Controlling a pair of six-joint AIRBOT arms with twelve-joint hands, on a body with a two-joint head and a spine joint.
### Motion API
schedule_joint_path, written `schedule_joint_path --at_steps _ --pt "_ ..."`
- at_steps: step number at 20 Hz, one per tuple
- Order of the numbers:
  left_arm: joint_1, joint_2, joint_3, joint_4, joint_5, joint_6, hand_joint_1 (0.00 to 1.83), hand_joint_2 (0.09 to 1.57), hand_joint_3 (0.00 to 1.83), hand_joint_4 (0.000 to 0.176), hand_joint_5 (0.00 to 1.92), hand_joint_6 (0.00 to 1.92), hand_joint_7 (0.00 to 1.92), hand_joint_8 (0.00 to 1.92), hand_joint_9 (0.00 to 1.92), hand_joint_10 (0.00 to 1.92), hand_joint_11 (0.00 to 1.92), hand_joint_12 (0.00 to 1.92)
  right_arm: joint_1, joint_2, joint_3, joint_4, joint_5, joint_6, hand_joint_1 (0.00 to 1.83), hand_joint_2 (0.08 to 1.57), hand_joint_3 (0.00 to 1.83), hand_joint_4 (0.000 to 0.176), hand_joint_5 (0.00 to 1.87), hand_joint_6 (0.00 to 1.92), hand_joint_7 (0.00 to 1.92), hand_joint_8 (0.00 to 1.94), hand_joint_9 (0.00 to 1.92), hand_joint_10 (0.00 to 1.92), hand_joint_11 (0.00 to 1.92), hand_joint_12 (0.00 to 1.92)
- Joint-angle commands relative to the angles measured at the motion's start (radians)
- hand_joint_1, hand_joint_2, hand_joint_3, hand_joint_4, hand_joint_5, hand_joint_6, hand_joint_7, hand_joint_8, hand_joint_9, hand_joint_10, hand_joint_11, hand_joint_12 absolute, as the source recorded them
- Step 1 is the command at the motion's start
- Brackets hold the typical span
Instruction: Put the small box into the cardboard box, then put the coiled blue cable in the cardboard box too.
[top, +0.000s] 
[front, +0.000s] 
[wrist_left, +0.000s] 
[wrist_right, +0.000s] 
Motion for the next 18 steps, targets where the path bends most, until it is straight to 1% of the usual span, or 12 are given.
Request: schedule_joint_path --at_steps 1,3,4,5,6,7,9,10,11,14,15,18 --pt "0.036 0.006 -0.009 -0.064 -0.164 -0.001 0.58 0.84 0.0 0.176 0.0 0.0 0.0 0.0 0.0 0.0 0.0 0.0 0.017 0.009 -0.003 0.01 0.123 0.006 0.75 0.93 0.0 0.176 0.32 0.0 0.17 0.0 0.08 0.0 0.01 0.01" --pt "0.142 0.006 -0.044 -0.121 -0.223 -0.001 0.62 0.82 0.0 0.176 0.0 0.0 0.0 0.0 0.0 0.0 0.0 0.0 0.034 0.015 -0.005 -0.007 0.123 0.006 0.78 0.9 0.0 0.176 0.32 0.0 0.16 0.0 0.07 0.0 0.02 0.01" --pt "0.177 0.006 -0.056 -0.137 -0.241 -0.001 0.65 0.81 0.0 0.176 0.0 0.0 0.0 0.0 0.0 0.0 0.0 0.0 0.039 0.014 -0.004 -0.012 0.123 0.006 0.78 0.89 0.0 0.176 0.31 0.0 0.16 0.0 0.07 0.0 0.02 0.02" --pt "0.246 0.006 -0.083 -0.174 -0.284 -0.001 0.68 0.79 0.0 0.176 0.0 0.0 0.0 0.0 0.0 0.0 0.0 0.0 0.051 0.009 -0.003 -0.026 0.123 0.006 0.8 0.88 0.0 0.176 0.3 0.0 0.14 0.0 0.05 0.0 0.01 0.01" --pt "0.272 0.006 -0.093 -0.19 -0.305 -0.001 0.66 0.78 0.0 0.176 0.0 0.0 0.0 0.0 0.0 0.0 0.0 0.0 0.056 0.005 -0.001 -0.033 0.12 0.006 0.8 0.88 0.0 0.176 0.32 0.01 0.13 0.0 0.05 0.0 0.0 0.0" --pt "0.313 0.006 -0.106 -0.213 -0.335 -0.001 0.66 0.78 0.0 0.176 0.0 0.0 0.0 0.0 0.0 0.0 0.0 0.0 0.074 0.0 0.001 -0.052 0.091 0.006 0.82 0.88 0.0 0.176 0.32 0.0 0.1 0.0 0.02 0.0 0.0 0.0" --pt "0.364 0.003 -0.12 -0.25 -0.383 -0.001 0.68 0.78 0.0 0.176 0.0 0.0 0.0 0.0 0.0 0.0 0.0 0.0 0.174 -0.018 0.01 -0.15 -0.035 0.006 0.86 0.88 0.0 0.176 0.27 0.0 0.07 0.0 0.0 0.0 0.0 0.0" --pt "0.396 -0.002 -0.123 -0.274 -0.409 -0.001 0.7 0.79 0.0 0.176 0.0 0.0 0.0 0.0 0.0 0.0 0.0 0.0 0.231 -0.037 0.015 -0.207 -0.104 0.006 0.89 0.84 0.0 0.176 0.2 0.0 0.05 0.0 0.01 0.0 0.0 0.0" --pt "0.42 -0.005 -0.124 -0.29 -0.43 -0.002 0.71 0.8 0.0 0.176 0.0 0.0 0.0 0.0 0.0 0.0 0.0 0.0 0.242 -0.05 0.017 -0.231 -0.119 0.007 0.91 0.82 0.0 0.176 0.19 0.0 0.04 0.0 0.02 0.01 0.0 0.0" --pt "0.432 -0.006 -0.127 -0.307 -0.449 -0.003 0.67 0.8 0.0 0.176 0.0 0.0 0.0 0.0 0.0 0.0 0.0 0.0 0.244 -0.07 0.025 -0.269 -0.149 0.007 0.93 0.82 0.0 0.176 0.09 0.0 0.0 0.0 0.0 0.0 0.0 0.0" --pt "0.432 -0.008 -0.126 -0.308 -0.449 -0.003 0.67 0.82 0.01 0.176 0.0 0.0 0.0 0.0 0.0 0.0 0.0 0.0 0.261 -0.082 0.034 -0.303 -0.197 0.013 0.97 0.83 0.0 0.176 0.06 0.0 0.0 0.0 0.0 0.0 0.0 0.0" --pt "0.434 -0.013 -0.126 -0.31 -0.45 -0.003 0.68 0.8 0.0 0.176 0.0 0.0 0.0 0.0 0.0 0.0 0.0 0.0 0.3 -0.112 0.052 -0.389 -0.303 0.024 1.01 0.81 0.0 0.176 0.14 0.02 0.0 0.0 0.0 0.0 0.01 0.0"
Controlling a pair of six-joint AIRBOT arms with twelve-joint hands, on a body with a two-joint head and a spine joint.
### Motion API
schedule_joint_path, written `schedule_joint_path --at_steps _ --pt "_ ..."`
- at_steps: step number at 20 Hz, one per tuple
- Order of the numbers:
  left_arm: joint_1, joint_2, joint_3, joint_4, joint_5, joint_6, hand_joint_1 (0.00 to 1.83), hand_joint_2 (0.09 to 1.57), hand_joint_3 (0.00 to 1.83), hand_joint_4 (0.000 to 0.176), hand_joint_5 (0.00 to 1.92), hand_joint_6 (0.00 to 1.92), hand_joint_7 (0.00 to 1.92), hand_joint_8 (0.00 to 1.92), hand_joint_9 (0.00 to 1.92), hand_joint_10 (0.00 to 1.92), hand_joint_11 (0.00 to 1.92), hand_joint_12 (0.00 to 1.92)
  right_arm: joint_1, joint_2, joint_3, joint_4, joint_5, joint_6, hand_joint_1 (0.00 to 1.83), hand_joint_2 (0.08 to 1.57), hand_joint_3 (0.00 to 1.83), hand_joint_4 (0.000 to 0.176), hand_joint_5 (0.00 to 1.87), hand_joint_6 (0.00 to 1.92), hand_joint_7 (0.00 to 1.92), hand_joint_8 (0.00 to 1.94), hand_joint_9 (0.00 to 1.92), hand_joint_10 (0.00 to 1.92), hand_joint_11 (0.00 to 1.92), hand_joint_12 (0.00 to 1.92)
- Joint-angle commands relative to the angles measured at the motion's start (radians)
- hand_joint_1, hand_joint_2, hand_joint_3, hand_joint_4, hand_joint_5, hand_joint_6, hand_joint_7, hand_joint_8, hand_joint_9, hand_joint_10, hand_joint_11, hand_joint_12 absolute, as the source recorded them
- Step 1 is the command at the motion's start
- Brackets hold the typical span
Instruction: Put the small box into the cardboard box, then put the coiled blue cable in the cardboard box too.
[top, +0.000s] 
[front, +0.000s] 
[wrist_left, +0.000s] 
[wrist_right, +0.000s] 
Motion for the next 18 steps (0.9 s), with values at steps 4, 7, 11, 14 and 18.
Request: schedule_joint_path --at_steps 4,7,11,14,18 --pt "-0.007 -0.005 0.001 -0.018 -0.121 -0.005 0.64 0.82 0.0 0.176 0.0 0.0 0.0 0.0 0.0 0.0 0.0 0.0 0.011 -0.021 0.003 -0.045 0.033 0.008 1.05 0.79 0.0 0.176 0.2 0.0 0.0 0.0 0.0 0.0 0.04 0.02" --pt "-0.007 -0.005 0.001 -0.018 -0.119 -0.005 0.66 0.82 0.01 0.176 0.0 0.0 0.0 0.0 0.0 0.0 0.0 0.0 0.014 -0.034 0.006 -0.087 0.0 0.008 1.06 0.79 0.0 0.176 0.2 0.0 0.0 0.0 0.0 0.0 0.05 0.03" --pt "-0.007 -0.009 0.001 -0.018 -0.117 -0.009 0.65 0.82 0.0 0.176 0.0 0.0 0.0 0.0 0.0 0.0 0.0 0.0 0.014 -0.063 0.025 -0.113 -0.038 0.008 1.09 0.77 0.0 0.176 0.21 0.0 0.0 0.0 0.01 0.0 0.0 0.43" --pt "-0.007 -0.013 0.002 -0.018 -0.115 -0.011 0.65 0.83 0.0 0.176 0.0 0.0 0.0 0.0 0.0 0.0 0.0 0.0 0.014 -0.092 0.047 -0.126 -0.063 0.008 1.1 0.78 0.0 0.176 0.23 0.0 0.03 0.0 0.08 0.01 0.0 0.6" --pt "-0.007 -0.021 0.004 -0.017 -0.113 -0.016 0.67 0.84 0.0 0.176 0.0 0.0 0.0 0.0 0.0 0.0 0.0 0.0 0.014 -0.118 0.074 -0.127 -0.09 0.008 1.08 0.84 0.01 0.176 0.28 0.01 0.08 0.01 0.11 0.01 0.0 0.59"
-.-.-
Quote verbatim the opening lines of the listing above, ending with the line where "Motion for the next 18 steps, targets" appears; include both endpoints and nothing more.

Controlling a pair of six-joint AIRBOT arms with twelve-joint hands, on a body with a two-joint head and a spine joint.
### Motion API
schedule_joint_path, written `schedule_joint_path --at_steps _ --pt "_ ..."`
- at_steps: step number at 20 Hz, one per tuple
- Order of the numbers:
  left_arm: joint_1, joint_2, joint_3, joint_4, joint_5, joint_6, hand_joint_1 (0.00 to 1.83), hand_joint_2 (0.09 to 1.57), hand_joint_3 (0.00 to 1.83), hand_joint_4 (0.000 to 0.176), hand_joint_5 (0.00 to 1.92), hand_joint_6 (0.00 to 1.92), hand_joint_7 (0.00 to 1.92), hand_joint_8 (0.00 to 1.92), hand_joint_9 (0.00 to 1.92), hand_joint_10 (0.00 to 1.92), hand_joint_11 (0.00 to 1.92), hand_joint_12 (0.00 to 1.92)
  right_arm: joint_1, joint_2, joint_3, joint_4, joint_5, joint_6, hand_joint_1 (0.00 to 1.83), hand_joint_2 (0.08 to 1.57), hand_joint_3 (0.00 to 1.83), hand_joint_4 (0.000 to 0.176), hand_joint_5 (0.00 to 1.87), hand_joint_6 (0.00 to 1.92), hand_joint_7 (0.00 to 1.92), hand_joint_8 (0.00 to 1.94), hand_joint_9 (0.00 to 1.92), hand_joint_10 (0.00 to 1.92), hand_joint_11 (0.00 to 1.92), hand_joint_12 (0.00 to 1.92)
- Joint-angle commands relative to the angles measured at the motion's start (radians)
- hand_joint_1, hand_joint_2, hand_joint_3, hand_joint_4, hand_joint_5, hand_joint_6, hand_joint_7, hand_joint_8, hand_joint_9, hand_joint_10, hand_joint_11, hand_joint_12 absolute, as the source recorded them
- Step 1 is the command at the motion's start
- Brackets hold the typical span
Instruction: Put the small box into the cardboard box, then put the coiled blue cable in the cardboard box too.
[top, +0.000s] 
[front, +0.000s] 
[wrist_left, +0.000s] 
[wrist_right, +0.000s] 
Motion for the next 18 steps, targets where the path bends most, until it is straight to 1% of the usual span, or 12 are given.

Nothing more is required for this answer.